Don't agree... we were well off as kids and we still only would manage WDW trips every 3-4 years. And not because we didn't do vacations... but because WDW vacations were a big expensive deal.

We weren't the 3-4hr driving radius... nor were we FL residents. Which seemed to make up the bulk of the 'high frequency' visitors in the early days from what I can tell. The 'disney obsessed' families that would only vacation at Disney seemed to be a construct that developed later in the late 80s and 90s from my limited observations.
 

flynnibus

Premium Member
Honestly I think it's a bit more recent the change has occurred. I remember looking at this like 5 years ago, and yes, the base was different, but to get a similar size room and pick it, etc., it ended up very close. I just looked within the last week (cause we want to do another cruise), and Disney was around $1k more expensive than Royal. Couple hundred I'm sure we'd do Disney for the themed lounges/kids clubs. One grand has us reconsidering.
1k? So like 20% or less difference? Seems small fries in the grand scheme.

Last trip we were doing... I did the 'well lets see what the alts are offering' -- and really the gap wasn't big enough to sway me to 'go cheap'. It's not like we were going to get a cruise for 1k while Disney was 3k... It was like 20% difference in our situation. Just not enough savings to feel good about sacrificing the service quality to us.
 

DisneyHead123

Well-Known Member
I’m joining the conversation late, but it’s interesting that the first sense of “luxury” seems to prevail when you use the word as a countable noun. I would say that a Disney trip is a luxury (or among life’s luxuries), but I would never say it’s luxurious or a luxury experience.

Agree, and I don't think that's the vibe they were particularly going for.

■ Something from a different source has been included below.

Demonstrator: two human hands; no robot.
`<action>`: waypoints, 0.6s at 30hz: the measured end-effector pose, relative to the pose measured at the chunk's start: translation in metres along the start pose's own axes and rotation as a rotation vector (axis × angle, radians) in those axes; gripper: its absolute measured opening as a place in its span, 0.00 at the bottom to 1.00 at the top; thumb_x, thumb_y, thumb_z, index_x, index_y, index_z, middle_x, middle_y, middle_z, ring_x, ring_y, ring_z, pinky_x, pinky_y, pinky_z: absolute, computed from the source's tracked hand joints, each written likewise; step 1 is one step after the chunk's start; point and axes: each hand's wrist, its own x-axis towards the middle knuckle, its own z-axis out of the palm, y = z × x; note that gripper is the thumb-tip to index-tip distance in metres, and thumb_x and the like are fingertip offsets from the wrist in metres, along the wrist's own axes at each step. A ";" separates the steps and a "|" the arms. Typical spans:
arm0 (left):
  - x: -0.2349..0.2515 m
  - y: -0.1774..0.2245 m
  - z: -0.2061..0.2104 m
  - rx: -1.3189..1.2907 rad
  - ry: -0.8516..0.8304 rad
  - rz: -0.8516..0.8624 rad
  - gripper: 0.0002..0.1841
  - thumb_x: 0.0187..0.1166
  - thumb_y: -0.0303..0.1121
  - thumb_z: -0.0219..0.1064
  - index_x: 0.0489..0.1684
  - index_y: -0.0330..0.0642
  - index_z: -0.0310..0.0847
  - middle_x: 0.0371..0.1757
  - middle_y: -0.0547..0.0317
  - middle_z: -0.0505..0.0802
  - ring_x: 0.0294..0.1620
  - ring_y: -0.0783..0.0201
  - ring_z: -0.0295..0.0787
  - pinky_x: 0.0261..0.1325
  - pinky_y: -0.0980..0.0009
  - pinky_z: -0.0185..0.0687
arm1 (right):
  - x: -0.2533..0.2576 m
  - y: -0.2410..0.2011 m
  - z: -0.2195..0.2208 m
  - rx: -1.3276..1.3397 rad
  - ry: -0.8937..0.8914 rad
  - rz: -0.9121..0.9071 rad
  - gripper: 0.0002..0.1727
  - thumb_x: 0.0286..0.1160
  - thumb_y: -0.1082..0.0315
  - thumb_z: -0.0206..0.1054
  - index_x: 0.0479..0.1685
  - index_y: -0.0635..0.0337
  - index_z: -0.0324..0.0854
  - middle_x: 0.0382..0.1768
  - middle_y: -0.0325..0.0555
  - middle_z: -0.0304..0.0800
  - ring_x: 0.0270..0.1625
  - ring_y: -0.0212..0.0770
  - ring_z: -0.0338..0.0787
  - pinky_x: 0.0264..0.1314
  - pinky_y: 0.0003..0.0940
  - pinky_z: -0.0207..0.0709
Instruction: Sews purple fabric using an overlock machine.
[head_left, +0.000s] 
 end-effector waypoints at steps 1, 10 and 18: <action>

For all the talk of Disney moving into exclusivity, it's still the case that their crowds have roughly doubled from 1990 to today, from around 30 million to just under 60 million annually. That's with the addition of more international parks and other offerings like cruises to spread crowds out a little.

I understand the frustration with some of the post Covid cuts and the prices are astounding sometimes - but the argument still always boils down to "Nobody goes there anymore, it's too crowded". I think Disney is just responding to demand and for the most part that has been overwhelming.